Mexican Defense Secretary General Ricardo Trevilla Trejo announced that a coordinated plan of operations will be launched involving both Mexican and Guatemalan forces along the border to counter these criminal networks.
Harfuch emphasized that the violence is not isolated but symptomatic of the ongoing struggle between criminal organizations for territorial control, and reiterated Mexico’s commitment to bilateral security cooperation and its intention to strengthen institutional presence in vulnerable border zones.
Central America
Honduran University: Nullifying elections without proof of fraud undermines popular sovereignty
The National Autonomous University of Honduras (UNAH) stated that the ruling party Libre’s request to annul the general elections is not supported by law in the absence of evidence of fraud, and that such a move puts democracy at risk. The country has yet to learn who its next president will be, following the elections held on November 30.
In a press release, the university said that “a general annulment, lacking structural proof of fraud, constitutes a direct violation of the principle of preserving electoral acts and of the legal certainty of the democratic system.”
It further noted that electoral annulment “is a legal institution of strictly exceptional and restrictive nature, and a last resort, whose application is constitutionally legitimate only when there is full, objective, direct, and decisive proof of the structural legal destruction of the popular will.”
“Annulment is not an ordinary mechanism for political challenges, nor an instrument to correct electoral defeats, but an institutional safeguard intended exclusively to protect the sovereign people when their will has been replaced through proven structural fraud,” the statement continued.
UNAH emphasized that annulling the elections without verified evidence of fraud “would amount, in constitutional terms, to an indirect disregard of popular sovereignty, altering the very essence of the democratic rule of law.”
Liberal Party candidate Salvador Nasralla said on X that he is prepared to compare his tally sheets with those of the National Electoral Council (CNE) of Honduras.
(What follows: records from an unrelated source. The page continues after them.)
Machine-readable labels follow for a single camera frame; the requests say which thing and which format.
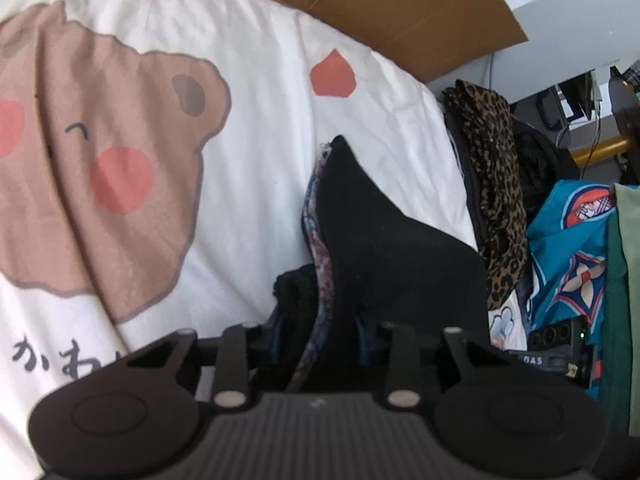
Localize blue patterned bag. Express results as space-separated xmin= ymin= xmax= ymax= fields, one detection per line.
xmin=515 ymin=180 xmax=618 ymax=401

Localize brown cardboard sheet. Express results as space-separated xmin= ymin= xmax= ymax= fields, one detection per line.
xmin=150 ymin=0 xmax=530 ymax=83

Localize black folded garment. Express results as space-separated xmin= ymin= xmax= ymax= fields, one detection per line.
xmin=512 ymin=119 xmax=581 ymax=201

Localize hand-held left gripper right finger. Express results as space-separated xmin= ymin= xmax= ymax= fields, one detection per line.
xmin=356 ymin=315 xmax=511 ymax=409

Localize black pants with floral sides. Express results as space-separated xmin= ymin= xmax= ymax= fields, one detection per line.
xmin=272 ymin=135 xmax=491 ymax=393

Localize leopard print garment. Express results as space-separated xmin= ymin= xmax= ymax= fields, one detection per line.
xmin=442 ymin=80 xmax=530 ymax=311

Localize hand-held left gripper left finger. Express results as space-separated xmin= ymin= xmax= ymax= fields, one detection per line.
xmin=125 ymin=312 xmax=283 ymax=409

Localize bear print cream blanket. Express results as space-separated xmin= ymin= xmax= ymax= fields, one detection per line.
xmin=0 ymin=0 xmax=531 ymax=480

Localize green cloth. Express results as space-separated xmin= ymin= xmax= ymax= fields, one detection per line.
xmin=597 ymin=182 xmax=640 ymax=441

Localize yellow rail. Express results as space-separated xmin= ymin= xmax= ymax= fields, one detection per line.
xmin=572 ymin=136 xmax=632 ymax=167

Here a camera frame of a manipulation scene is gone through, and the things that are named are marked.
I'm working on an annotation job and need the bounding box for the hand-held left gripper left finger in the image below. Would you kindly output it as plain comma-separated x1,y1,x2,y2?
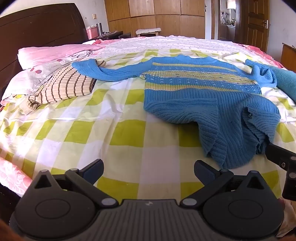
35,159,118,208

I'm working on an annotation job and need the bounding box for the white floral pillow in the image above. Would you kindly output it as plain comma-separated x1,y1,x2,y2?
0,67,70,106

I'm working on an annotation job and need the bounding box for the white cushioned stool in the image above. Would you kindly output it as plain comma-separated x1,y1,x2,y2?
135,28,162,37

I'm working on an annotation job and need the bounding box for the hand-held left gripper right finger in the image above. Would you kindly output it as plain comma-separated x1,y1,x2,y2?
180,160,266,207

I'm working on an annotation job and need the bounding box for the wooden side cabinet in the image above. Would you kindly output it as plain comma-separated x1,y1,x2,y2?
281,43,296,69

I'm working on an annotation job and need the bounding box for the dark wooden headboard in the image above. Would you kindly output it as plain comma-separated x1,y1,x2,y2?
0,3,89,98

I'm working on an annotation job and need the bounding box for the teal fleece garment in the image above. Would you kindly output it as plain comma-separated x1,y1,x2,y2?
269,66,296,103

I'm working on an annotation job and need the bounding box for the pink pillow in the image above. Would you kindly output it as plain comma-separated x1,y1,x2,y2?
18,44,100,70

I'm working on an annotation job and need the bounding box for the wooden wardrobe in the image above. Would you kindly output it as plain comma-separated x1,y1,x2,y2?
104,0,212,39

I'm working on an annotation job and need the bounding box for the pink basket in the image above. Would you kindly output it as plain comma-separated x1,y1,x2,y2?
85,26,100,40

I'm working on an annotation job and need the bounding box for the pink floral bed sheet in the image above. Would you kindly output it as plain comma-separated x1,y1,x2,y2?
0,39,286,198

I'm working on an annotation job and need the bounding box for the blue knit sweater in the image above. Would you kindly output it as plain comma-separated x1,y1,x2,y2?
72,55,281,169

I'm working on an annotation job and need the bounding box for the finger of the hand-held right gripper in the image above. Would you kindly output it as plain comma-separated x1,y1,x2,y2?
265,143,296,173

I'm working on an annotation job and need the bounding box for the brown wooden door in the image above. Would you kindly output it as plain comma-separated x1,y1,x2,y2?
240,0,270,52

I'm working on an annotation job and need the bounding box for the beige striped garment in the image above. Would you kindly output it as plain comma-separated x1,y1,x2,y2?
20,60,107,115

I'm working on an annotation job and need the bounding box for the dark nightstand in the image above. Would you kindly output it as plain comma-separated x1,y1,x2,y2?
97,31,131,40

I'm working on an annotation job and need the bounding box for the person's right hand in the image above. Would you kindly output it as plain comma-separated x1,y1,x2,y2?
276,198,296,238

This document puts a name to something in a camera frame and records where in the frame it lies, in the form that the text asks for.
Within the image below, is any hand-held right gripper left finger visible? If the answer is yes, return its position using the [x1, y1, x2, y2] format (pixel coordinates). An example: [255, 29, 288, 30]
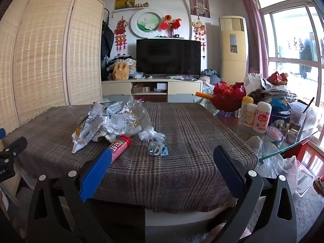
[27, 147, 113, 243]

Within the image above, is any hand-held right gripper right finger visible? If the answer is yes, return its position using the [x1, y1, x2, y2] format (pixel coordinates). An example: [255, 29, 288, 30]
[213, 145, 298, 243]

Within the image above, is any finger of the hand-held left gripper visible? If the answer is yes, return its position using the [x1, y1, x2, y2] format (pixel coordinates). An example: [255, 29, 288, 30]
[0, 137, 28, 158]

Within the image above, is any red candy tube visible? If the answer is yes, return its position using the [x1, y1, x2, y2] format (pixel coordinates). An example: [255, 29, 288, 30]
[109, 135, 131, 162]

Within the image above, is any white green printed bag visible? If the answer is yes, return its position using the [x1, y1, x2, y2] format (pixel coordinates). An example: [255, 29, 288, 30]
[71, 114, 108, 153]

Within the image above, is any white plastic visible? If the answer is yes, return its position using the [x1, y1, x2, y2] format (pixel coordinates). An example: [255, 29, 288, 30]
[106, 114, 142, 136]

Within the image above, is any grey plastic packaging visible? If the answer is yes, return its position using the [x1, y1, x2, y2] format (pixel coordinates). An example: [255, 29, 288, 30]
[147, 138, 169, 157]

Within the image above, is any clear plastic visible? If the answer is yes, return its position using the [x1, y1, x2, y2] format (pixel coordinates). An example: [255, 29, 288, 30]
[139, 126, 166, 142]

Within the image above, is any clear gold plastic wrapper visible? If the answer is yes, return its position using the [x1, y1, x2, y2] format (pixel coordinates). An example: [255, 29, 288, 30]
[119, 99, 151, 137]

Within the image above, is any clear plastic bag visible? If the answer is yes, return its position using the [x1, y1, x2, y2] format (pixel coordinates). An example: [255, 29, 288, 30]
[258, 142, 299, 190]

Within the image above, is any brown plaid tablecloth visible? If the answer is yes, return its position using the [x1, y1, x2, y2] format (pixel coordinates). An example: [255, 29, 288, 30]
[4, 102, 259, 213]

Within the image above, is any cream plastic bottle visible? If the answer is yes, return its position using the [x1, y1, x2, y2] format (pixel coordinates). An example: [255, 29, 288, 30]
[245, 103, 259, 127]

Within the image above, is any pink hairbrush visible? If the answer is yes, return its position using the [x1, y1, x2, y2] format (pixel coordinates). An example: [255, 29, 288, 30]
[266, 125, 284, 142]

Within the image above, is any pink label white bottle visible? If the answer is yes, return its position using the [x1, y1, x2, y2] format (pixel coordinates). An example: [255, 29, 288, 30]
[254, 102, 272, 134]

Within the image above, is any silver foil wrapper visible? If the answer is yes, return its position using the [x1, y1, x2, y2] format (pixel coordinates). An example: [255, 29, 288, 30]
[88, 101, 122, 117]

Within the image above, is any yellow capped lotion bottle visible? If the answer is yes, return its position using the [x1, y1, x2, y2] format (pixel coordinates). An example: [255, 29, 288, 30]
[240, 96, 254, 127]

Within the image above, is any red plastic basket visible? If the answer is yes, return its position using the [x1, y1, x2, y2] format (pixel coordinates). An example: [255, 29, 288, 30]
[210, 81, 246, 112]

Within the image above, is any white plastic stool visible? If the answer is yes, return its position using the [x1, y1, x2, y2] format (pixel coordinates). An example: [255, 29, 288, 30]
[295, 164, 315, 198]

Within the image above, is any blue round tin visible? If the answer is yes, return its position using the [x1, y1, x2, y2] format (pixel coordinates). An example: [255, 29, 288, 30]
[264, 97, 291, 132]

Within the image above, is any green floral cloth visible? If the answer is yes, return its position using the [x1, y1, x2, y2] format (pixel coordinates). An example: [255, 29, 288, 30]
[202, 84, 215, 104]

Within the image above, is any ribbed glass cup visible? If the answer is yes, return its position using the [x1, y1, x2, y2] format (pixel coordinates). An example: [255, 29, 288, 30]
[288, 108, 307, 135]

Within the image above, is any bamboo folding screen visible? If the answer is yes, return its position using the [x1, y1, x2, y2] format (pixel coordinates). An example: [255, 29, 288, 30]
[0, 0, 105, 134]

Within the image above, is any cream television cabinet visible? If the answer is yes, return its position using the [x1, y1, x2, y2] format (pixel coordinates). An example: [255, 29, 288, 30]
[101, 78, 203, 103]

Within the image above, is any brown cardboard box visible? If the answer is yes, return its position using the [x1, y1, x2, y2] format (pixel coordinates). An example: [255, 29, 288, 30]
[131, 86, 151, 94]

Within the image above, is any pile of blue clothes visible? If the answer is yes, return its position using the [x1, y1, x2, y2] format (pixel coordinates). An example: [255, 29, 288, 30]
[201, 68, 222, 84]

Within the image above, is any yellow plush toy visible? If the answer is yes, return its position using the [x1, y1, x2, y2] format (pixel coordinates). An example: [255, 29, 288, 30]
[112, 61, 130, 81]

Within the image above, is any red snack packet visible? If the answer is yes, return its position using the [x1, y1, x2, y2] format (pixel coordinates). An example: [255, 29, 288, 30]
[268, 71, 289, 85]

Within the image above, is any cream standing air conditioner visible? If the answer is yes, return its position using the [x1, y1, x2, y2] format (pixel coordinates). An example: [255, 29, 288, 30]
[219, 16, 248, 86]

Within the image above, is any black flat television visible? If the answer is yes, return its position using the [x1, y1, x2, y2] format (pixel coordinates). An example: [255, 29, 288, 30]
[136, 38, 201, 78]

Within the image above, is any black hanging coat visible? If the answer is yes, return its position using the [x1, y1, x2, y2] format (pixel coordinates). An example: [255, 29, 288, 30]
[101, 19, 115, 76]

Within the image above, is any red hanging ornament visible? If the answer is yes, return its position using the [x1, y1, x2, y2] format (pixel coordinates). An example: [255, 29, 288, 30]
[193, 16, 207, 53]
[113, 16, 128, 56]

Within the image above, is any pink curtain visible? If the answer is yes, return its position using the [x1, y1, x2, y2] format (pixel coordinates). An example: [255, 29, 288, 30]
[239, 0, 269, 75]

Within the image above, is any white framed window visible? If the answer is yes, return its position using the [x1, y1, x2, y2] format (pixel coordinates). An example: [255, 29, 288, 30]
[254, 0, 324, 112]

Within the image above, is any red flower bouquet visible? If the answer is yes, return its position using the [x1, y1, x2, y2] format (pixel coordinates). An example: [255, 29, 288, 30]
[159, 15, 182, 38]

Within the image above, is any red framed painting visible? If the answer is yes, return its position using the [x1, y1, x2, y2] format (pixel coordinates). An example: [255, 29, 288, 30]
[189, 0, 211, 19]

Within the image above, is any landscape painting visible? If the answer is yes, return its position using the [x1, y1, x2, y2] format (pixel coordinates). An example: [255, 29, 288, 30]
[115, 0, 136, 11]

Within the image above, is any round white wall plate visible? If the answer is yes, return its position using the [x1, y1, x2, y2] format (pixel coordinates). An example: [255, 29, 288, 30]
[130, 11, 162, 38]
Since Friday, Nasralla has fallen behind his opponent Nasry Asfura of the National Party.
Central America
CNA director says Libre’s defeat stems from “lack of substance,” not messaging
The director of the National Anticorruption Council (CNA), Gabriela Castellanos, stated on social media that the Liberty and Refoundation Party (Libre) did not fail due to a lack of messaging but because of a “lack of substance.”
“It wasn’t socialism; it was a populist caricature without theory, coherence, or the ability to translate into solutions for the everyday lives of the Honduran people,” Castellanos said.
“The defeat of Libre cannot be explained solely in electoral terms. It reflects a deeper rupture: the gap between a narrative that tried to call itself ‘socialist’ and a citizenry that does not live off ideological abstractions but off concrete urgencies,” she added.
“In Honduras, a discourse grounded in abstract concepts can never replace the urgent conversation about prices, jobs, security, and access to basic needs. That inability to turn theory into solutions widened the gap that ultimately fractured its candidacy,” she noted.
While the right continues to gain votes following the elections, Libre’s presidential candidate, Rixi Moncada, has secured only 19.11% of public support, placing her in third position. “Socialism, in its rigorous sense, is not about activist shouting or improvised directives. It is critical thinking, structural analysis, and a deep understanding of how society works. Libre did not offer that. It offered an impoverished version — an ‘occasional socialism,’ reduced to recycled slogans, without method, without bread, and without the people,” Castellanos said in response to the party’s reaction over the weekend.
“The Honduran people rejected an empty discourse,” she concluded.